Numbers don't lie -- but they can be hidden

What do you do when statistics show that you're losing ground in the war on terrorism? Delete the statistics.

Published April 19, 2005 3:39PM (EDT)

Remember that State Department report issued in the midst of last year's presidential race? The one that trumpeted the progress in the war on terrorism? The one that was so statistically flawed that Colin Powell had to order it redone? The one that initially said that only 307 people had been killed in terrorist attacks in 2003, when in fact -- as the State Department later admitted -- 625 had been killed? Powell said at the time that it was all an innocent error. "It's not a political judgment that said, 'Let's see if we can cook the books,'" he insisted. "We can't get away with that now."

And now, they won't even have to try. When the next annual installment of "Patterns of Global Terrorism" is released to the public, it won't include the year's statistics on the number of terrorist attacks. The State Department says excluding the numbers from the report is a technical move, and that there were so many different ways to do the math on terrorist attacks that it's impossible to come up with a definitive statistical analysis.
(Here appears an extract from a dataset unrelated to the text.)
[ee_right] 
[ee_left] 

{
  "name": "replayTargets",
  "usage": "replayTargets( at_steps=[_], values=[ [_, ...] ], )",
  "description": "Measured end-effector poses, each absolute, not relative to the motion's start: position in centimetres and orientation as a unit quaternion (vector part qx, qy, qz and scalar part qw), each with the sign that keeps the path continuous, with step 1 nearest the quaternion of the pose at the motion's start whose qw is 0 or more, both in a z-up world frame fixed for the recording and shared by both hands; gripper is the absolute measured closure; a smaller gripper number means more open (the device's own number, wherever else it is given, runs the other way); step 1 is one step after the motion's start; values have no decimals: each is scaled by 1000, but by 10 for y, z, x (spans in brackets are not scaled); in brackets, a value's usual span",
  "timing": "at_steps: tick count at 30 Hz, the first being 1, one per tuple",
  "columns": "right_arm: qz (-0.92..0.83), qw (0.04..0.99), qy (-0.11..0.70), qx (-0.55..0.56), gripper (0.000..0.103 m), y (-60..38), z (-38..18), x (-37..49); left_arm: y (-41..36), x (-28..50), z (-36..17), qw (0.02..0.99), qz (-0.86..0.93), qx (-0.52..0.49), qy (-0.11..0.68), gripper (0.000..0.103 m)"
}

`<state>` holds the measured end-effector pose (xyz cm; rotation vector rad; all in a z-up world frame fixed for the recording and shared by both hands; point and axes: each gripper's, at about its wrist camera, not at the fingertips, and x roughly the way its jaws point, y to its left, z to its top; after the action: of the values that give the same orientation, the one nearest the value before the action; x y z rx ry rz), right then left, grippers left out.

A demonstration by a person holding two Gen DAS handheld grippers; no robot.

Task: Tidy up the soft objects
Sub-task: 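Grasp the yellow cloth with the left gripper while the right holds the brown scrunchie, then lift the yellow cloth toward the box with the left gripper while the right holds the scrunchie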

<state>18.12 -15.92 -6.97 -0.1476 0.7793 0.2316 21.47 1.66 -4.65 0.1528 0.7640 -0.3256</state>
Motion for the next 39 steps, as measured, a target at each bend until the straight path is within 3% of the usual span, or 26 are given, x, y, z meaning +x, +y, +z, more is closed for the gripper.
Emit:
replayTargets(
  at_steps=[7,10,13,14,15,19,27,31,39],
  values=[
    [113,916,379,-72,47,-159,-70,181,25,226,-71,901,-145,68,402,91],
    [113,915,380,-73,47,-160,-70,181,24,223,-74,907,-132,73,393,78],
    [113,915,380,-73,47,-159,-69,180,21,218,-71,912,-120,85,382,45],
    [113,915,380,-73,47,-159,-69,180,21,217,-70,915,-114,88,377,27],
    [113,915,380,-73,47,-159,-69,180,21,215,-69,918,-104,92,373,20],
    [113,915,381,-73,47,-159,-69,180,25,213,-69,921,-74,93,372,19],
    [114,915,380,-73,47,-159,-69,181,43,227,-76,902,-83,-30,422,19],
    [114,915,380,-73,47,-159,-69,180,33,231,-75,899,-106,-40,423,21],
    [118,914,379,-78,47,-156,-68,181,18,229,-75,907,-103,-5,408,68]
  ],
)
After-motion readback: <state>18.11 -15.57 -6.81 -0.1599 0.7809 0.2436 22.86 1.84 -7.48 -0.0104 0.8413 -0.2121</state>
But former CIA analyst and State Department terrorism expert Larry Johnson, who first broke the story with a post on the Counterterrorism Blog last week, tells the Los Angeles Times that there's another reason: The story the latest statistics tell isn't one the White House wants the public to hear. "They didn't want to have to explain to the press why they're 'winning' the war on terror, but the numbers are the highest ever in the 37 years since they've been reporting the data," Johnson said. "If terrorist incidents had dropped 50 percent, do you think they'd be eliminating the report?"

As David Sirota, a fellow at the Center for American Progress, noted on his personal blog over the weekend, the suppression of the terrorism statistics is only the latest way in which the Bush administration has tried to eliminate information that doesn't serve its political ends. Sirota has compiled a list of other reports the administration has tried to suppress, and it's an impressive one. Among the highlights: The White House tried to kill the Labor Department's report on mass layoffs in January 2003 when it didn't like the economic picture the report was painting, and the White House Office of Management and Budget stopped publishing a report on federal funding to the states in March 2003 after governors used the report to lodge complaints with the Bush administration. Why go to all the work of fudging the numbers when you can just pretend that they don't exist?

By Tim Grieve

Tim Grieve is a senior writer and the author of Salon's War Room blog.